(Saved entries)
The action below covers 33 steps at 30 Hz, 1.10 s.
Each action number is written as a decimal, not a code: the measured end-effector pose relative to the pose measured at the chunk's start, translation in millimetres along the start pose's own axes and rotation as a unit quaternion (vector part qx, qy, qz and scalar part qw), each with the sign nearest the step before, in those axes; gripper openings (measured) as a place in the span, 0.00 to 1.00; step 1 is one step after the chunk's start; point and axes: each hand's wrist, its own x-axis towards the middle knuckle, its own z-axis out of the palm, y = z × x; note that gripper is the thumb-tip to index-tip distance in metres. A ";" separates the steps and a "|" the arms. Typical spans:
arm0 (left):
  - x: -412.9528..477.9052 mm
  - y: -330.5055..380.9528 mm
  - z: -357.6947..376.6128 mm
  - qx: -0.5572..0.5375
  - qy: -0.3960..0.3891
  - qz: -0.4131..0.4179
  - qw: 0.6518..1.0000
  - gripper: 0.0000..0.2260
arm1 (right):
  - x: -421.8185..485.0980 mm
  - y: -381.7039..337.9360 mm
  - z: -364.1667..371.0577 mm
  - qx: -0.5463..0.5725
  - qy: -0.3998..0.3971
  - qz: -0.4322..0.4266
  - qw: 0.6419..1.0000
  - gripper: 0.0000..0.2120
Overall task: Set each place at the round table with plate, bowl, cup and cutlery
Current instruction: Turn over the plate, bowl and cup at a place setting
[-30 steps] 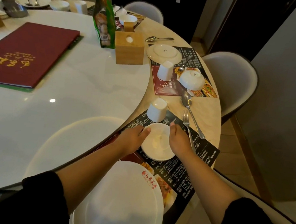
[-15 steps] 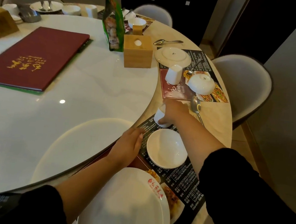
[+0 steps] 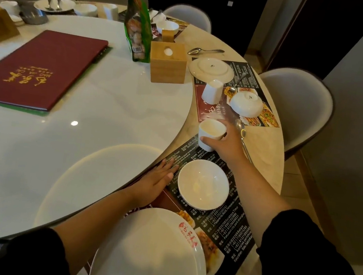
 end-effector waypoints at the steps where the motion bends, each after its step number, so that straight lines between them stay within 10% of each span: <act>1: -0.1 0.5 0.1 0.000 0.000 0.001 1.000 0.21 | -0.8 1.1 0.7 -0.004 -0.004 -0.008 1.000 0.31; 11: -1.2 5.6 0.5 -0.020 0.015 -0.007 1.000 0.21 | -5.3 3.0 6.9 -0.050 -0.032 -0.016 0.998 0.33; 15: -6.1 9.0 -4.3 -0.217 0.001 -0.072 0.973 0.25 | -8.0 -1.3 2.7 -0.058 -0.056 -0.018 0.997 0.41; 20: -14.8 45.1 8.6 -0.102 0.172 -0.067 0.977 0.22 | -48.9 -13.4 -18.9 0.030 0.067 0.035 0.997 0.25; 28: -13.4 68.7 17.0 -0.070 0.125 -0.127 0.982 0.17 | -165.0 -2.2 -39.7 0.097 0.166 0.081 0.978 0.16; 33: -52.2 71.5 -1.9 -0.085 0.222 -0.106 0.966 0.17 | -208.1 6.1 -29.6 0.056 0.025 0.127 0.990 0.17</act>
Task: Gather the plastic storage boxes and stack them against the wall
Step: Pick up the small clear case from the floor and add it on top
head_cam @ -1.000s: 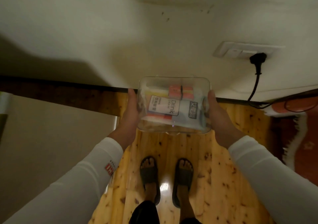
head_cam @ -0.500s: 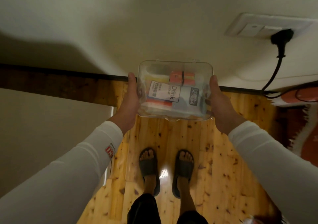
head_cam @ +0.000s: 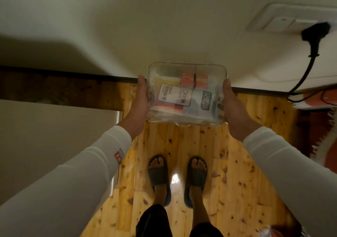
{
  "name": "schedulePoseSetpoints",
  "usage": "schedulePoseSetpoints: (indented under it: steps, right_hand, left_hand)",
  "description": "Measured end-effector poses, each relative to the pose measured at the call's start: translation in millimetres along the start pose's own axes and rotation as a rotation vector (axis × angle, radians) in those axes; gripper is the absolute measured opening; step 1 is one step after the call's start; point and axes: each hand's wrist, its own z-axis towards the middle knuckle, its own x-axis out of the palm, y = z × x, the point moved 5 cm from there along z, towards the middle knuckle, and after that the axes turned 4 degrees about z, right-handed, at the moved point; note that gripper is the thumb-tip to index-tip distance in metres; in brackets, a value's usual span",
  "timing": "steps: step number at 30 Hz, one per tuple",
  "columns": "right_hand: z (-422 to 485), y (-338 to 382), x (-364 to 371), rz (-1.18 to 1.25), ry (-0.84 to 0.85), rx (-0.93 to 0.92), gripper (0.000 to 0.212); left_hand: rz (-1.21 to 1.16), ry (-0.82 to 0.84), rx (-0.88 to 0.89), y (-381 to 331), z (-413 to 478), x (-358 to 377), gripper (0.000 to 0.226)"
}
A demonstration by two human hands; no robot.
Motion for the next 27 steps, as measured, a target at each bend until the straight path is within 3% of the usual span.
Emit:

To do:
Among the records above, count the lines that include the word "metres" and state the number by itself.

Answer box:
2